Dataset records Start Marker

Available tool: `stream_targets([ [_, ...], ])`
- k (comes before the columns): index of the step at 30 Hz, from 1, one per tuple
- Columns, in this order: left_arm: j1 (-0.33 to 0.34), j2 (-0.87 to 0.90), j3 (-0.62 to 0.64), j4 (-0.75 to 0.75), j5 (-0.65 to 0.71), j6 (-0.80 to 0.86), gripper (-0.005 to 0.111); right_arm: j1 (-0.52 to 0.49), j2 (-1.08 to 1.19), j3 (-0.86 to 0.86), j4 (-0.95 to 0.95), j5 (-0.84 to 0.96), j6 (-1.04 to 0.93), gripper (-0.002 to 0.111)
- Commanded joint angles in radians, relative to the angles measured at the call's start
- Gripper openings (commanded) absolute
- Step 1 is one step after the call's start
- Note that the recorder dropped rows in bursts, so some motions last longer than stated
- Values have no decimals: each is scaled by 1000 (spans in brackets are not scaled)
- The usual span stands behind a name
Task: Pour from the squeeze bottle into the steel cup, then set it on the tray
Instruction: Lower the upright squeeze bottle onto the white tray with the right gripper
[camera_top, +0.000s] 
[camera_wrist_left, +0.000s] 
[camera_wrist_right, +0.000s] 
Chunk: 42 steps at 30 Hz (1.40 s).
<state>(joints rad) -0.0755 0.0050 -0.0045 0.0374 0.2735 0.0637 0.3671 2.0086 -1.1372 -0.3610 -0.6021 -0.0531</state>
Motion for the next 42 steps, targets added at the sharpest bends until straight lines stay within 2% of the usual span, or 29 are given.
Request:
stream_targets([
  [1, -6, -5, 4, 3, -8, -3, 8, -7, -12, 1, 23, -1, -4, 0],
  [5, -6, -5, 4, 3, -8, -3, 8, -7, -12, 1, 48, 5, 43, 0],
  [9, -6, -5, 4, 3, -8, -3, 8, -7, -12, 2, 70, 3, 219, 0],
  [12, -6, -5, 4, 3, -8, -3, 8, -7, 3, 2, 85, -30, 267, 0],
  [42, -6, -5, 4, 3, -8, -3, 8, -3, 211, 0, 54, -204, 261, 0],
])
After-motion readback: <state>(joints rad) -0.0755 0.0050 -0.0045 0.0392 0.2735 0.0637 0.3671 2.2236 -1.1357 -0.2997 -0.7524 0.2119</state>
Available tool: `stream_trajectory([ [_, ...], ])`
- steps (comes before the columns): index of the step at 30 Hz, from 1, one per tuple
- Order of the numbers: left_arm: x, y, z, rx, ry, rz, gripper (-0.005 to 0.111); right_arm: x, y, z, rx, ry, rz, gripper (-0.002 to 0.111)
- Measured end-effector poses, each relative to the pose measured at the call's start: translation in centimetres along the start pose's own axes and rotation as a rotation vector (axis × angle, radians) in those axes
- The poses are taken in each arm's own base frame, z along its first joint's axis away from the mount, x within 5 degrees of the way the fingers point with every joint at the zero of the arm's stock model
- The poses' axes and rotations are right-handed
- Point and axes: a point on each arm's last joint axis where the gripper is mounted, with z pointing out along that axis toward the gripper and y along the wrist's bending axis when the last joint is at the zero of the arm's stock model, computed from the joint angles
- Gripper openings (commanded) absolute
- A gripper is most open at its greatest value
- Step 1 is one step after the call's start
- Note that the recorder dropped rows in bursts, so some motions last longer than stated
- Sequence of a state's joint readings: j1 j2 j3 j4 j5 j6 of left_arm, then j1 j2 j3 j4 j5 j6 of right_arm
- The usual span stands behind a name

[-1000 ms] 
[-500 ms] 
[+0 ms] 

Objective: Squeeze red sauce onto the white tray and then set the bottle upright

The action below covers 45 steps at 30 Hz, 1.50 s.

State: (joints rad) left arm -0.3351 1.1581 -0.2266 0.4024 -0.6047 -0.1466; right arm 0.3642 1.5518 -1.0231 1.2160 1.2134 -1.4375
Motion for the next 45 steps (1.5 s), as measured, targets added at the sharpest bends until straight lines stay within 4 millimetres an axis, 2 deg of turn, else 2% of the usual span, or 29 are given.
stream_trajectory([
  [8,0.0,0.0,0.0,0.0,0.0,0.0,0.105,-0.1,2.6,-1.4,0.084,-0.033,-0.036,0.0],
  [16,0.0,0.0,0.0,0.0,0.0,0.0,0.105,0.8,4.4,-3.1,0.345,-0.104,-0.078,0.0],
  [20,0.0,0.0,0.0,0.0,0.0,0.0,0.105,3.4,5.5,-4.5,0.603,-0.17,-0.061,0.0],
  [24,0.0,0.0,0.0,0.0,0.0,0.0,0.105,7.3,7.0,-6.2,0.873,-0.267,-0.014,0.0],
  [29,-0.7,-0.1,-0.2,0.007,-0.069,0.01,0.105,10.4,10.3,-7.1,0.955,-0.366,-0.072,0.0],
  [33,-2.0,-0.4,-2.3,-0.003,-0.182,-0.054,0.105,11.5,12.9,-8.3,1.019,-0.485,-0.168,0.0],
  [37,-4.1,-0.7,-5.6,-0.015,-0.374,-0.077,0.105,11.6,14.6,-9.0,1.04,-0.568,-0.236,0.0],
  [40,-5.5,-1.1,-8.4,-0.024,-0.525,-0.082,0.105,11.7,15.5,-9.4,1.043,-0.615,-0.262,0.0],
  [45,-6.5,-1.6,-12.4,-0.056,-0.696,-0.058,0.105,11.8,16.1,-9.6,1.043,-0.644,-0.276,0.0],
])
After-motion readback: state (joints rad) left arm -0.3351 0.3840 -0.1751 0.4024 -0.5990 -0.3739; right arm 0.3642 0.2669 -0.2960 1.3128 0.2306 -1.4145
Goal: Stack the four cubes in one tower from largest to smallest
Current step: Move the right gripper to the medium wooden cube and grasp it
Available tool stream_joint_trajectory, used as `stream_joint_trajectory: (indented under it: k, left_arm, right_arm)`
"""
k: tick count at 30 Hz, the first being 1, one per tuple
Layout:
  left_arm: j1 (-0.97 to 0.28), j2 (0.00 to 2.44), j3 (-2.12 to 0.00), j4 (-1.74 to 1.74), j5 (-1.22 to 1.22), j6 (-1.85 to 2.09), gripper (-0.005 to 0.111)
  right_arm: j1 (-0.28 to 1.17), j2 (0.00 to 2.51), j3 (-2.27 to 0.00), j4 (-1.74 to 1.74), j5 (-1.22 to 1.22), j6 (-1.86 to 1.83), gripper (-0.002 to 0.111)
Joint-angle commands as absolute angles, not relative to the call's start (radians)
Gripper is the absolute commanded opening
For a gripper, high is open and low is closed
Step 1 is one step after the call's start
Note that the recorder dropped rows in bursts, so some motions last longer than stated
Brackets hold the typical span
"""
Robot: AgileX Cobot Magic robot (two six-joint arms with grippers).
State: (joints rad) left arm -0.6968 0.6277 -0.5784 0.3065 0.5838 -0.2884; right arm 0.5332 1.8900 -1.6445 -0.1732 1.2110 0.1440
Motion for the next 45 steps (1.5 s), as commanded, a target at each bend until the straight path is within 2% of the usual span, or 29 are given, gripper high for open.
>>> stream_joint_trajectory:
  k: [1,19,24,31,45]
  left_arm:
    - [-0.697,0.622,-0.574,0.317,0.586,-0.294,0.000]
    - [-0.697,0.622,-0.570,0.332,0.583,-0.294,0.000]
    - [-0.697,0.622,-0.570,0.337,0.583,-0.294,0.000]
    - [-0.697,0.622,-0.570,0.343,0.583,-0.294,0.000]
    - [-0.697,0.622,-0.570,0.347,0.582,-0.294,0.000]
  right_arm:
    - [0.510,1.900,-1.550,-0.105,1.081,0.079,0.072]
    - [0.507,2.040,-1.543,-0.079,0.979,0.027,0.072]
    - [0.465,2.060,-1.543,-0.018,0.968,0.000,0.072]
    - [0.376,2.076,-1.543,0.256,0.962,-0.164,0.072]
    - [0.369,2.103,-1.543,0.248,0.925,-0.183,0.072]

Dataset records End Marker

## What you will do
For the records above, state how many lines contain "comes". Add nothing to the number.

## Written solution
2